** Opening Dataset entries block **

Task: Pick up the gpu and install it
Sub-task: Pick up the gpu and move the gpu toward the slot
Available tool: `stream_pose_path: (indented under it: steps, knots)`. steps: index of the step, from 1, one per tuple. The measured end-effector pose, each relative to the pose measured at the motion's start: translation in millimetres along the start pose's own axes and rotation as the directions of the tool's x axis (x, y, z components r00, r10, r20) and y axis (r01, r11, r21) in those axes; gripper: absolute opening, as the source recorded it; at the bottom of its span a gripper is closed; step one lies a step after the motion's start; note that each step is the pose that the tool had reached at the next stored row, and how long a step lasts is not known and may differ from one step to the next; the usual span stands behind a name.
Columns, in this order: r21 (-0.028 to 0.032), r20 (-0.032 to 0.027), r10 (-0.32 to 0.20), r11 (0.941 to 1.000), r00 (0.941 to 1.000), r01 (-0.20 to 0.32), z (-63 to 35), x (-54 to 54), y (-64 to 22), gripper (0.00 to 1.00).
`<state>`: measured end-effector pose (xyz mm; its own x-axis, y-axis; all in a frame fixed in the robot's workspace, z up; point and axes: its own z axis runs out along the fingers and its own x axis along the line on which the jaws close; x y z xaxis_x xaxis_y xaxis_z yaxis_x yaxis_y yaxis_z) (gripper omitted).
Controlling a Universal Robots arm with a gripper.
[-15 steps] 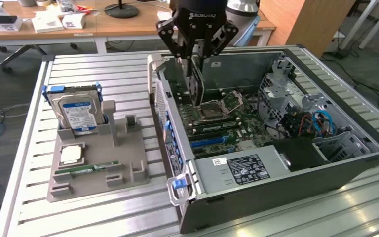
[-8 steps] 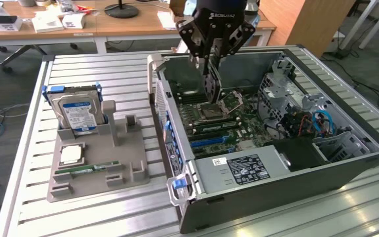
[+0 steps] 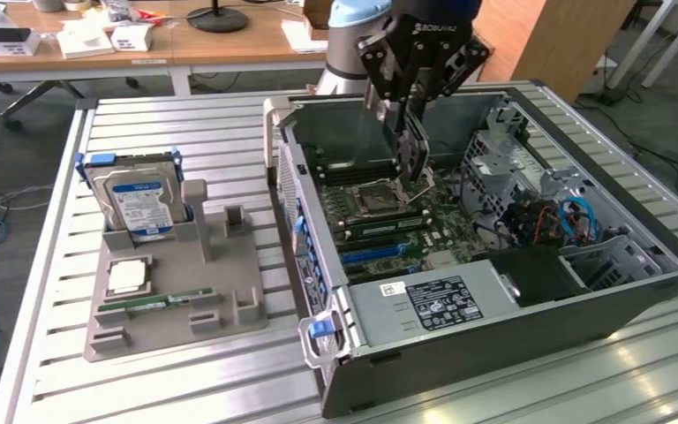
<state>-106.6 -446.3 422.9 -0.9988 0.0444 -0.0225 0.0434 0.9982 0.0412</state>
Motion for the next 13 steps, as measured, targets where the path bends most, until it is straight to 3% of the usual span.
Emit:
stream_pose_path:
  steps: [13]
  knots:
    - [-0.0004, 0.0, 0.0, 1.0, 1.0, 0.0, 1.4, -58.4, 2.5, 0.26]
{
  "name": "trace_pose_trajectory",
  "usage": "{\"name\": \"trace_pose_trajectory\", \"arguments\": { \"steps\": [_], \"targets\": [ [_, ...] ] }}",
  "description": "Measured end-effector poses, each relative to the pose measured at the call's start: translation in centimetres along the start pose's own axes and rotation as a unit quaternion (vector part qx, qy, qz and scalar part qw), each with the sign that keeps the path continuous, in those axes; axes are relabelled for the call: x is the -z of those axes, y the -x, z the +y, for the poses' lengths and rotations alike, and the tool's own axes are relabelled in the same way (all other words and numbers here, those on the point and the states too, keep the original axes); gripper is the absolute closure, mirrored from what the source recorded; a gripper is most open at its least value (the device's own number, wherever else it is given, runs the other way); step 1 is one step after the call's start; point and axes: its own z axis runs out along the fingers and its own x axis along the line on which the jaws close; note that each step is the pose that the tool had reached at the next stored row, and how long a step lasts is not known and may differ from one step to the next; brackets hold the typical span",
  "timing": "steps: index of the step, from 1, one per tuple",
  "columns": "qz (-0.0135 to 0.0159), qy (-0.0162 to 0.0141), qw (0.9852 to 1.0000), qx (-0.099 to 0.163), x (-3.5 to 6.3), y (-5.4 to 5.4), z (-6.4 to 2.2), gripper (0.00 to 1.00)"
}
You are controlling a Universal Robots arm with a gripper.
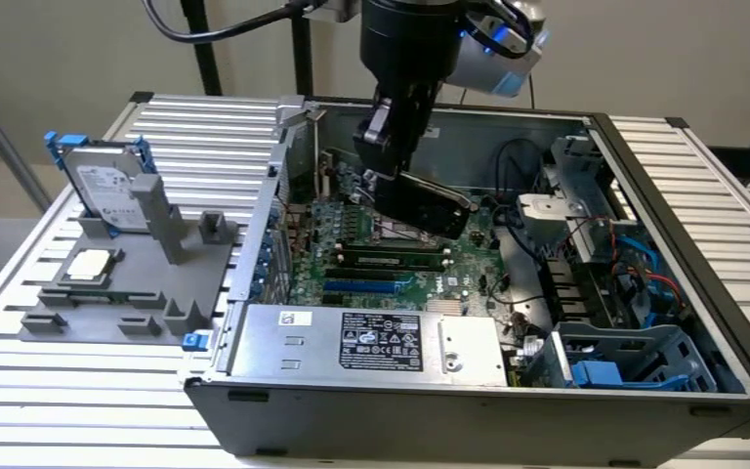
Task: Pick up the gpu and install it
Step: 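Insert the gpu into the slot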
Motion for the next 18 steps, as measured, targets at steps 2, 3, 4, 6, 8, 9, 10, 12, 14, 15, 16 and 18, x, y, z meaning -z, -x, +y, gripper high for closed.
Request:
{"name": "trace_pose_trajectory", "arguments": {
  "steps": [2,3,4,6,8,9,10,12,14,15,16,18],
  "targets": [
    [0.0002,0.0,0.9998,0.018,-0.18,0.0,0.0,1.0],
    [0.0003,0.0001,0.9996,0.028,-0.27,0.0,0.0,1.0],
    [0.0004,0.0001,0.9993,0.037,-0.36,0.0,0.0,1.0],
    [0.0006,0.0001,0.9985,0.055,-0.54,0.0,0.0,1.0],
    [0.0008,0.0002,0.9973,0.073,-0.7,0.0,0.0,1.0],
    [0.0009,0.0002,0.9966,0.082,-0.78,0.0,-0.01,1.0],
    [0.001,0.0002,0.9959,0.091,-0.86,0.0,-0.01,1.0],
    [0.0013,0.0003,0.994,0.109,-1.03,0.0,-0.01,1.0],
    [0.0015,0.0003,0.9919,0.127,-1.22,0.0,-0.01,1.0],
    [0.0015,0.0004,0.9907,0.136,-1.36,0.0,-0.01,1.0],
    [0.0015,0.0004,0.9894,0.145,-1.49,0.0,-0.01,1.0],
    [0.0017,0.0002,0.9867,0.163,-1.83,0.0,0.0,1.0]
  ]
}}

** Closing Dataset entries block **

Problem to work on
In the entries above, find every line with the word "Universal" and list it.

Exercise result
Controlling a Universal Robots arm with a gripper.
You are controlling a Universal Robots arm with a gripper.

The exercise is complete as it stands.